EXERCISE
Would you please repeat all of the data exactly, omitting the pictures?

DATA SECTION
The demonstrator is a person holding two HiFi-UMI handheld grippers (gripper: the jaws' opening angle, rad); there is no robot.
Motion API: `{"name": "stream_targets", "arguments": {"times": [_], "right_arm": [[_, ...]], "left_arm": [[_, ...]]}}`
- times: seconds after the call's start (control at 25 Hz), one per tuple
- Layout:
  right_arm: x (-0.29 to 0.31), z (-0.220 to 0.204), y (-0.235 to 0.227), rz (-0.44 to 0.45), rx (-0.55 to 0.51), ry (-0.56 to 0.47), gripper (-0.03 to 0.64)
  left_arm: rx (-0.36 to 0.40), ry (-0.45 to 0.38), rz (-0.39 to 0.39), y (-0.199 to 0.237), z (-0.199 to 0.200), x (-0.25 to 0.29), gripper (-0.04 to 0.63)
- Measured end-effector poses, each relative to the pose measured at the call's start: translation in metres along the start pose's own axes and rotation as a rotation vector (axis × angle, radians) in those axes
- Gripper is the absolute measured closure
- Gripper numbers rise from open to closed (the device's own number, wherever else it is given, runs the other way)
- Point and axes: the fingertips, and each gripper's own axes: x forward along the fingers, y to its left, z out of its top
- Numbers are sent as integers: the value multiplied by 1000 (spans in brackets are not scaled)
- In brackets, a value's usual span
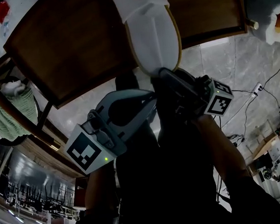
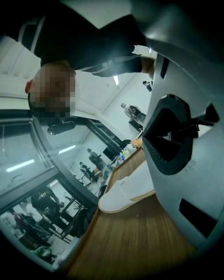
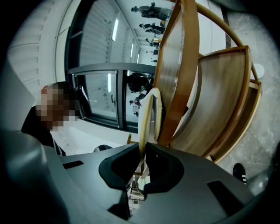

RESULT OF THE EXERCISE
The demonstrator is a person holding two HiFi-UMI handheld grippers (gripper: the jaws' opening angle, rad); there is no robot.
Motion API: `{"name": "stream_targets", "arguments": {"times": [_], "right_arm": [[_, ...]], "left_arm": [[_, ...]]}}`
- times: seconds after the call's start (control at 25 Hz), one per tuple
- Layout:
  right_arm: x (-0.29 to 0.31), z (-0.220 to 0.204), y (-0.235 to 0.227), rz (-0.44 to 0.45), rx (-0.55 to 0.51), ry (-0.56 to 0.47), gripper (-0.03 to 0.64)
  left_arm: rx (-0.36 to 0.40), ry (-0.45 to 0.38), rz (-0.39 to 0.39), y (-0.199 to 0.237), z (-0.199 to 0.200), x (-0.25 to 0.29), gripper (-0.04 to 0.63)
- Measured end-effector poses, each relative to the pose measured at the call's start: translation in metres along the start pose's own axes and rotation as a rotation vector (axis × angle, radians) in those axes
- Gripper is the absolute measured closure
- Gripper numbers rise from open to closed (the device's own number, wherever else it is given, runs the other way)
- Point and axes: the fingertips, and each gripper's own axes: x forward along the fingers, y to its left, z out of its top
- Numbers are sent as integers: the value multiplied by 1000 (spans in brackets are not scaled)
- In brackets, a value's usual span

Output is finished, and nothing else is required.